[TO DO] For each line of the data below that holds "purple", copy the line.

[DATASET RECORDS]
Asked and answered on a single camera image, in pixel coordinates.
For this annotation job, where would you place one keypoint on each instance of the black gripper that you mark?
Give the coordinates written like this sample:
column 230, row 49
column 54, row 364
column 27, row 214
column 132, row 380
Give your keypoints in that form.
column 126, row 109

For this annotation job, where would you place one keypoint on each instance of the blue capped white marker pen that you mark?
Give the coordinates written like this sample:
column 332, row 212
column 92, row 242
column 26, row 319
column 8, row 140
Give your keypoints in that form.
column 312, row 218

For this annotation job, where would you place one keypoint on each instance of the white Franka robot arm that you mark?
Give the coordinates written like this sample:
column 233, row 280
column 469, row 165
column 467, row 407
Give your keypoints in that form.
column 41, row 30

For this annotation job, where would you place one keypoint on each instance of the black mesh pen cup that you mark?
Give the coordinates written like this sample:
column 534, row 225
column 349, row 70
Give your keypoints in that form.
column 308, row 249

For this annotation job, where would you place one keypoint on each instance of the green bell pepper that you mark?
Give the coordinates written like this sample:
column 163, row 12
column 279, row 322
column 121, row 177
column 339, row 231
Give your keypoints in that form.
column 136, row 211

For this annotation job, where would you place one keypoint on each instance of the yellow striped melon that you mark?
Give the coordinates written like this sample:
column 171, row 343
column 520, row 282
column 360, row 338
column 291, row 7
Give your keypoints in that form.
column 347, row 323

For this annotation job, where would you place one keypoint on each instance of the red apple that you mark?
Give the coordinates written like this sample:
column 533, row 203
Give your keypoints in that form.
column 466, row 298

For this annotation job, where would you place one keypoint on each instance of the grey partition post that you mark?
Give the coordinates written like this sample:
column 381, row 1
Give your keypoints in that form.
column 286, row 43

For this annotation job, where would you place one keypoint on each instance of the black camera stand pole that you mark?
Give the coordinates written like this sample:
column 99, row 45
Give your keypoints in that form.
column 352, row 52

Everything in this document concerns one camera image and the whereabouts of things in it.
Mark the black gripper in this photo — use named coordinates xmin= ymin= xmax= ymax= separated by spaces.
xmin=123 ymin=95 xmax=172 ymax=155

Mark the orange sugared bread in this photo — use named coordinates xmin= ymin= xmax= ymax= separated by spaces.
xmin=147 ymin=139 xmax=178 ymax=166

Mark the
...
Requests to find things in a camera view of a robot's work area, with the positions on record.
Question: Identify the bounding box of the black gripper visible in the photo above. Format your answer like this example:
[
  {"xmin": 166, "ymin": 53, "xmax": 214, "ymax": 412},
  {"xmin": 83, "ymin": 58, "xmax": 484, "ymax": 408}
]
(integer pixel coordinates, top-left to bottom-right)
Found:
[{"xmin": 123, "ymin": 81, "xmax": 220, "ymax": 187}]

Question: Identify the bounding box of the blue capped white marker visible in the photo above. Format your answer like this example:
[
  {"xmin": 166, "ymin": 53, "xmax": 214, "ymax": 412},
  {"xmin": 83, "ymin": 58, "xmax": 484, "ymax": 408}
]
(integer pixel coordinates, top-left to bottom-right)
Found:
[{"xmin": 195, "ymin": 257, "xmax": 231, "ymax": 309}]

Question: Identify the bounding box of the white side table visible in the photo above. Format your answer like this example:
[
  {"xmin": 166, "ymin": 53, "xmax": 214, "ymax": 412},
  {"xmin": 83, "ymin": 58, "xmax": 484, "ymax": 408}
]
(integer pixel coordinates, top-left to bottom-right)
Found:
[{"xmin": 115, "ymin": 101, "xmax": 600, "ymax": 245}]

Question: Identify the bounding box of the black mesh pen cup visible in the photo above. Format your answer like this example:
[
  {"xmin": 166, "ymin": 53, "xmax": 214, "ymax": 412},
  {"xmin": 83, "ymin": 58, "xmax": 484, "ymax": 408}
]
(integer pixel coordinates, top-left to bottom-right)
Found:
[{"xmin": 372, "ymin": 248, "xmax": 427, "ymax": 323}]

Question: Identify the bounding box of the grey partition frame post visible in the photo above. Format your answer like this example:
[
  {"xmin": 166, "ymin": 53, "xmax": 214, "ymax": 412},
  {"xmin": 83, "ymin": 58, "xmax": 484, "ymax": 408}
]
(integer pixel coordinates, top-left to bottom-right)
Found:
* * *
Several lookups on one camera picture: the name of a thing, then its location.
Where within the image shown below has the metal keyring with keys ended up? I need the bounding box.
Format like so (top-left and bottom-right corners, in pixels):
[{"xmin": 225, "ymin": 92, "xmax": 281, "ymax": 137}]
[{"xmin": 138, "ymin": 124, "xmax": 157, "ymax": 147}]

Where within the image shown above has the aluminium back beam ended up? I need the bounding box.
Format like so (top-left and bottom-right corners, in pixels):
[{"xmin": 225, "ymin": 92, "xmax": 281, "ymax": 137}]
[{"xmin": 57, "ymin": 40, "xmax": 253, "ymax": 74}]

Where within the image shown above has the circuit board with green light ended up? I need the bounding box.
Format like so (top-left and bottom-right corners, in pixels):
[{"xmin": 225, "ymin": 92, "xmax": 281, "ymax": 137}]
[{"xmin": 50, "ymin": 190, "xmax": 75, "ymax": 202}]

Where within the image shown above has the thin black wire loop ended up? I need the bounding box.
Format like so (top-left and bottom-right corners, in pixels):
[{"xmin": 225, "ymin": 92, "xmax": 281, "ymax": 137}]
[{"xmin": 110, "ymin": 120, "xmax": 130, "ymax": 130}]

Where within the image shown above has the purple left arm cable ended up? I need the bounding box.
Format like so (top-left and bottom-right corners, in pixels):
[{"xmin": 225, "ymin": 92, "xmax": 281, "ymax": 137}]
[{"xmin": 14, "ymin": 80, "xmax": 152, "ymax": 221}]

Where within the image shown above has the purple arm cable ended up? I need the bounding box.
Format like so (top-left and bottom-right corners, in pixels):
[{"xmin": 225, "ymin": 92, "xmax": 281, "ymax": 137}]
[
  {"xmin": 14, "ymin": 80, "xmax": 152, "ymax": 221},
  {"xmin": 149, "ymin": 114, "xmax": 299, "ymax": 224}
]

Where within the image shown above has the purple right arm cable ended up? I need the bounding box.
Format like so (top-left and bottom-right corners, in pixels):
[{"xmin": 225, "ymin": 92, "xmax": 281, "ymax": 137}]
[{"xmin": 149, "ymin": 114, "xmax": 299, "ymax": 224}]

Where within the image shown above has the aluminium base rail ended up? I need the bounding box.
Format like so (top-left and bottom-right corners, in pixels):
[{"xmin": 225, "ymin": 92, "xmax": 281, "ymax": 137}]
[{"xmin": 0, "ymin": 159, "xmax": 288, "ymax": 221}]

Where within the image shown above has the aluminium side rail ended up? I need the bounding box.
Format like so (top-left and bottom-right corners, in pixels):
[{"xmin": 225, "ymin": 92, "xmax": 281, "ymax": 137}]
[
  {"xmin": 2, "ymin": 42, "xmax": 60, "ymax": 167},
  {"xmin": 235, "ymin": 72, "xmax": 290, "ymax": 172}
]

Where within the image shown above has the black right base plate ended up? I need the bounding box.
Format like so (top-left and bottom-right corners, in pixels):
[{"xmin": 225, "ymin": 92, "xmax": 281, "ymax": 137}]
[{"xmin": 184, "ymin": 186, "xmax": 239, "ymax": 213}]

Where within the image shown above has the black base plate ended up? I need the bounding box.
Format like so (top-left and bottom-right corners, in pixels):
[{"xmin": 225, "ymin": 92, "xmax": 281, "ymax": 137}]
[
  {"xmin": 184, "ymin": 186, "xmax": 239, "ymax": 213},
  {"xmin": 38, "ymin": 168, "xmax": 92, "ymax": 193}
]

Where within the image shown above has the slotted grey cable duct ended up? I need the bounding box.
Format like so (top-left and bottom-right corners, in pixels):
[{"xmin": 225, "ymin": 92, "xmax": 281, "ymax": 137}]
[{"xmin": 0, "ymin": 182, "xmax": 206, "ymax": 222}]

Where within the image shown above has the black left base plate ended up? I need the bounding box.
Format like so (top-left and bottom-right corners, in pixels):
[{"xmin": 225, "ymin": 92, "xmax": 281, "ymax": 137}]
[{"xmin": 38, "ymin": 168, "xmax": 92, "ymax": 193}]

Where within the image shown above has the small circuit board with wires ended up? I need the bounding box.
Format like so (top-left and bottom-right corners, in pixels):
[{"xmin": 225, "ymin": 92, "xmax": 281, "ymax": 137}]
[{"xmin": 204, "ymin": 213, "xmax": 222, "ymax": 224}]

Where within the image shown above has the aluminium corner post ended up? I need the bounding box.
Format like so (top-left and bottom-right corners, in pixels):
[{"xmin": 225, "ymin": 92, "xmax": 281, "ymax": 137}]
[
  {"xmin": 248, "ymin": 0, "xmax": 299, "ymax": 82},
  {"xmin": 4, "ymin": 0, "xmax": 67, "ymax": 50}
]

[ANSWER SECTION]
Where within the image shown above has the purple left arm cable ended up? I need the bounding box.
Where within the image shown above has the purple arm cable ended up? I need the bounding box.
Where within the image shown above has the purple right arm cable ended up? I need the bounding box.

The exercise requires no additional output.